I thought that because, when after making my first hard cheese, a cheddar, and then moving on to tackle a new style like Gouda, I quickly noticed that the recipes for different cheeses were not all that different.  What I mean by different is that while there are all sorts of variables like milk temperature, cultures, flocculation times, and curd manipulation, the process or the steps involved are pretty much the same...Heat milk > add culture > add rennet > manipulate curd > press > age = cheese.  The variations in cheeses, of course, come from how much you heat the cheese, what kinds of culture you add, how long you rennet the milk, and the method in which you manipulate the curds.  For some reason I chose to draw the conclusion that making cheese is very technical and if certain targets were somehow missed, well then, I don't know what, but I failed at making that cheese.

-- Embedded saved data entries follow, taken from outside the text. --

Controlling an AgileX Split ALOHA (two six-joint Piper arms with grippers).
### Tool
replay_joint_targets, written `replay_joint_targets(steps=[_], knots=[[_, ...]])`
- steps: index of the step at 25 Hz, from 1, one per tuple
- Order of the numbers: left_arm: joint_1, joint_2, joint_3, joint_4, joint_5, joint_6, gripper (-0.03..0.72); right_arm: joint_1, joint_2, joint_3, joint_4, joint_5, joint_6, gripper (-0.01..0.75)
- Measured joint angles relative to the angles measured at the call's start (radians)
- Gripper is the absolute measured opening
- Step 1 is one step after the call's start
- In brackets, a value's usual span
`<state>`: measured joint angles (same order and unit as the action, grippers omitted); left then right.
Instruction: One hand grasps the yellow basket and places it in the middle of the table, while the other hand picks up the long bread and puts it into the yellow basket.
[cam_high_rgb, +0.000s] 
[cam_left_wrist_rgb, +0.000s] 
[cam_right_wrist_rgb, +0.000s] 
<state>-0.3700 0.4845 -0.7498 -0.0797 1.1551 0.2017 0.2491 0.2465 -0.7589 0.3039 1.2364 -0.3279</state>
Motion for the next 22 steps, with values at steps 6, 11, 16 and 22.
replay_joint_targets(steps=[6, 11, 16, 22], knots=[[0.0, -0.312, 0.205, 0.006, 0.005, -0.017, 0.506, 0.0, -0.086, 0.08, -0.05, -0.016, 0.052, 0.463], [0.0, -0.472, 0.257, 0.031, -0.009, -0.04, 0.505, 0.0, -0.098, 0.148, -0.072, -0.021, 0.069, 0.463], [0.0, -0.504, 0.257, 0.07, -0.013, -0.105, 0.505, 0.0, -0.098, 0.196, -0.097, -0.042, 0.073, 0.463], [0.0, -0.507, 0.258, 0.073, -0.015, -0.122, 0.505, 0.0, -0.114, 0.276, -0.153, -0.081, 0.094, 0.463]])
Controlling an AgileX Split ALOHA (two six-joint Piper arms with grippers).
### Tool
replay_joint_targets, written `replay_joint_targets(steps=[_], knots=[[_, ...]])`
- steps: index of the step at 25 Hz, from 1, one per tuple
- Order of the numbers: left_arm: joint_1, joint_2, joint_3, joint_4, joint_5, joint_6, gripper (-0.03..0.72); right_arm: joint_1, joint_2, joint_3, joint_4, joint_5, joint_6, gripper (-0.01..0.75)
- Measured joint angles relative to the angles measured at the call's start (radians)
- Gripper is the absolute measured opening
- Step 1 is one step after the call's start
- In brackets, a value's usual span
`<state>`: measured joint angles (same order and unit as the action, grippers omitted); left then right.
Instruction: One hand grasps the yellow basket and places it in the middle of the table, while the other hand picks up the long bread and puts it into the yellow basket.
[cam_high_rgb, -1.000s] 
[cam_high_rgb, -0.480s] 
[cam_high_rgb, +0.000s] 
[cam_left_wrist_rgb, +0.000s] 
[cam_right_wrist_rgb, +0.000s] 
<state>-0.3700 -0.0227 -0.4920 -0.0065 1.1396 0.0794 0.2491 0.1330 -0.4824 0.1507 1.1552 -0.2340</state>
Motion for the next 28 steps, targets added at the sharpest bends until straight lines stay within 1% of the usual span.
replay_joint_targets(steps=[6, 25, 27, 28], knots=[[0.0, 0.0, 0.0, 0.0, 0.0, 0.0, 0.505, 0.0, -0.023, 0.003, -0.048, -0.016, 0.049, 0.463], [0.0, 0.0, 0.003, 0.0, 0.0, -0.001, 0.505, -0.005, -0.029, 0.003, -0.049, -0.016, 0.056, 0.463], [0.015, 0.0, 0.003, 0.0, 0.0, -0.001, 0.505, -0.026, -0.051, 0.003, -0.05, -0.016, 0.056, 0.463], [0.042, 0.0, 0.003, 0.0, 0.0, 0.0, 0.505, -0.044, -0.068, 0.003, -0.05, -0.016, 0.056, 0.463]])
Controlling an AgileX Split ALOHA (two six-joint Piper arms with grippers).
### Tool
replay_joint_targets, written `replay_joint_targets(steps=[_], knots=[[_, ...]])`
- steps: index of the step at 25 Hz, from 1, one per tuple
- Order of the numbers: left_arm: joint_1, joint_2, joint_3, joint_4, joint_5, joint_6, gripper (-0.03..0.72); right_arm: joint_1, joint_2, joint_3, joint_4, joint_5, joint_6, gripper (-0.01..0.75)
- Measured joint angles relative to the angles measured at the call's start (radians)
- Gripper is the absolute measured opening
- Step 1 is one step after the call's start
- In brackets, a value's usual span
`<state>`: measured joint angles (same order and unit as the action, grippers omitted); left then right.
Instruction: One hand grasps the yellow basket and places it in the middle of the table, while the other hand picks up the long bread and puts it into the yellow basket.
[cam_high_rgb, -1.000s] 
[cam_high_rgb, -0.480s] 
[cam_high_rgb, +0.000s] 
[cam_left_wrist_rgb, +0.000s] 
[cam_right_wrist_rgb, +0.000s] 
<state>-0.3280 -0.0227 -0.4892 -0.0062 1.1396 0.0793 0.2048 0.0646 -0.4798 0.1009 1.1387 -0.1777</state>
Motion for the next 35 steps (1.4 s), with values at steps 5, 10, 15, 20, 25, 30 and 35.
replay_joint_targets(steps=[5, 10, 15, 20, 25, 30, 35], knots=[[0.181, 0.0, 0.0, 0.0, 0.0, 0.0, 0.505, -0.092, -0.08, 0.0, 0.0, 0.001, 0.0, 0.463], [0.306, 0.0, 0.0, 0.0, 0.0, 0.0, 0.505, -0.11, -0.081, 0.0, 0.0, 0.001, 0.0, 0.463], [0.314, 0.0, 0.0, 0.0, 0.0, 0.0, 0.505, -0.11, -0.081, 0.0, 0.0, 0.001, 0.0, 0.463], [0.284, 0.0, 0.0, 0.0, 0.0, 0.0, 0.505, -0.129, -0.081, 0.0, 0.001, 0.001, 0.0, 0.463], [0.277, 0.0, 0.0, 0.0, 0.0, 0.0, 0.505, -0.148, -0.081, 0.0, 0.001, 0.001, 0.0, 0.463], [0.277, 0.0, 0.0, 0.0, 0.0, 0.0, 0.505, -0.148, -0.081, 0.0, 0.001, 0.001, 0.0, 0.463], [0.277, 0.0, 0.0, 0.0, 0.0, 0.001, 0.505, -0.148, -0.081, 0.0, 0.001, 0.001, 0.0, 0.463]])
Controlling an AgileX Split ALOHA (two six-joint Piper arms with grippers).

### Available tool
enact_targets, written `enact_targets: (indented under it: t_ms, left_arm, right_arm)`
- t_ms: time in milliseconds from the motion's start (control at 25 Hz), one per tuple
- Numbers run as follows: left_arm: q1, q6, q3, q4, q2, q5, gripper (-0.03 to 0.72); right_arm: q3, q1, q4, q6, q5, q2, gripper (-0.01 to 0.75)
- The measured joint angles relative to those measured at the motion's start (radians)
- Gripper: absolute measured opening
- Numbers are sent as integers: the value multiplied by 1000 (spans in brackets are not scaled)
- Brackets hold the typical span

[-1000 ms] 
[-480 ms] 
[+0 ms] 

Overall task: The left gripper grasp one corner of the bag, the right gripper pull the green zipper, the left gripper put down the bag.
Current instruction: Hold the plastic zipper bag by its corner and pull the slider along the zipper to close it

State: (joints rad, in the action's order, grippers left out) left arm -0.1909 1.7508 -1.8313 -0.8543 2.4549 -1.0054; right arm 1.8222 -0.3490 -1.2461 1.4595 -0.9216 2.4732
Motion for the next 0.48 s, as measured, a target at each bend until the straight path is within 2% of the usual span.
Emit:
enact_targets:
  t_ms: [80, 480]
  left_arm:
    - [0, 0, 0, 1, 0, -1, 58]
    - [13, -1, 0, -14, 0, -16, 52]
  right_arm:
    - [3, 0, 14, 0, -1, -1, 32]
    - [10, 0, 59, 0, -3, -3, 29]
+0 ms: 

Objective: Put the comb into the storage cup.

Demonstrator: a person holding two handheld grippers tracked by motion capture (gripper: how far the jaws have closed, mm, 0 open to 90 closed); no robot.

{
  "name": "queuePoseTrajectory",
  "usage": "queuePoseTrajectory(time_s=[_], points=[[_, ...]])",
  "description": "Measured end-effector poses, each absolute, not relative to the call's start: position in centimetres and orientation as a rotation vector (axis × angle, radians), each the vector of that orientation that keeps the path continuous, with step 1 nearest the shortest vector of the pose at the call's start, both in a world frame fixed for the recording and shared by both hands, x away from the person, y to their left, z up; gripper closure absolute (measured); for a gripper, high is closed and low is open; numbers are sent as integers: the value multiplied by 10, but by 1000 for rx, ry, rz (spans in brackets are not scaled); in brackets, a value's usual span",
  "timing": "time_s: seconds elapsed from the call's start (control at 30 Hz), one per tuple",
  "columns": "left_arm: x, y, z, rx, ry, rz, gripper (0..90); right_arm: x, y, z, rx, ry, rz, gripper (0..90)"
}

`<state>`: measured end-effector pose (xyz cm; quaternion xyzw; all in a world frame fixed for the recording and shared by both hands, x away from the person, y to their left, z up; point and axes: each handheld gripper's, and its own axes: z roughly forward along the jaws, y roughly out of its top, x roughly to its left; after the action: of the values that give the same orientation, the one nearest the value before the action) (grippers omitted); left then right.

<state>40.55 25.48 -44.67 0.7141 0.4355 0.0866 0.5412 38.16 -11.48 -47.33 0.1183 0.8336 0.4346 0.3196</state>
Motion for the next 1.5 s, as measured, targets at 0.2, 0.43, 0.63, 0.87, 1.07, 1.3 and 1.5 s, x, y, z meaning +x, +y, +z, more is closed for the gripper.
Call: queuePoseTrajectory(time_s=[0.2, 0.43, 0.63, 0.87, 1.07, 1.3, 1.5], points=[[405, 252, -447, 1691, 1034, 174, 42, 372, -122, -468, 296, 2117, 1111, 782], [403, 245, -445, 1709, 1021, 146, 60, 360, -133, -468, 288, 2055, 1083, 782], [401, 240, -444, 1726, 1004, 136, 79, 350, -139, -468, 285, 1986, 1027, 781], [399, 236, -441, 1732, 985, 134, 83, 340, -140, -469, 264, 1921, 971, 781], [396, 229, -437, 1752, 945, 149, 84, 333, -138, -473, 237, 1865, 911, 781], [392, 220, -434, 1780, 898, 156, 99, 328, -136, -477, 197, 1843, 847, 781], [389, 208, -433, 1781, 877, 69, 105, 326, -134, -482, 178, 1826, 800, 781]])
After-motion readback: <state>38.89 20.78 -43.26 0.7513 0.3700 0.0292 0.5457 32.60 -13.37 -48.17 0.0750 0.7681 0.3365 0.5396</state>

Here's the conclusion I should have drawn...Follow the basic steps and you WILL get cheese.  Vary the variables I mentioned above and you will STILL get cheese.  It may not be the cheese you were aiming for, but it will still be cheese.  I've slowly been coming to this conclusion as I've tried to reconcile the very specific and technical steps called for in Carrol's recipes with the fact that a few hundred years ago in France or Holland, there is no way a cheesemaker was able to consistently heat their milk to the exact same temperature from make to make.  Or manipulate the curds in exactly the same fashion as the previous batch.  Consistency is something that today's modern cheesemakers can achieve, now that we have thermometers, immersion circulators, lab-segregated bacteria cultures, not to mention food stabilizers and additives.  But hundreds of years ago?  Can you imagine trying to heat a kettle of milk to exactly 90 degrees F, over a wood fire?  Or linearly increase the temperature of your cooking curds at a rate of 2 degrees over 5 minutes for 30 minutes? I can tell you that this is extremely hard on a stove top.

So the point I learned is that aiming for a style, such as a white mold ripened (brie, brillat savarin) or a washed curd (gouda, colby, swiss) or a cheddared cheese (cheshire, monterey jack) should be the goal.  I still follow the recipes in the "Cheese Queen's" book, but only as a general guide.  And when my temperatures or times are off a bit?  I take note (literally) and try and compare the finished products to see the variations.  Mold ripened cheeses that call for longer ripening times (meaning let the cultures ripen the milk before renneting) have more lactic acid in them and have a more pronounced earthy flavor.  Cheddared cheeses that have a shorter renneting time and/or more curd manipulation are drier than if you let the curd form longer and/or stir or heat them less.

Today I made what the recipe called a "coulommier."  Last week I made a "camembert".  Both are mold-ripened, soft cheeses, which age pretty quickly, so I will be able to taste them both in about a month.  I'm looking forward to seeing how they differ in the end, but I don't really care if they turn out the way one would expect them to turn out.  Instead, I will be looking to see if the camembert is earthier, since the ripening time was longer.  And I will be looking to see if the coulommier has more moisture, since I didn't cut the curds before ladling them.  In a month or so, I will post pics and compare and contrast the two 'in the same family' cheeses.

Monday, September 19, 2011

Adventures in camp directing and cheese blogging

As the title reads, I direct a family camp (Medomak Camp in Maine) and we also have a dairy cow...so since she puts out milk, even when camp isn't in session, I put that milk to good use...making cheese so campers can enjoy the goodness and the milk doesn't go to waste.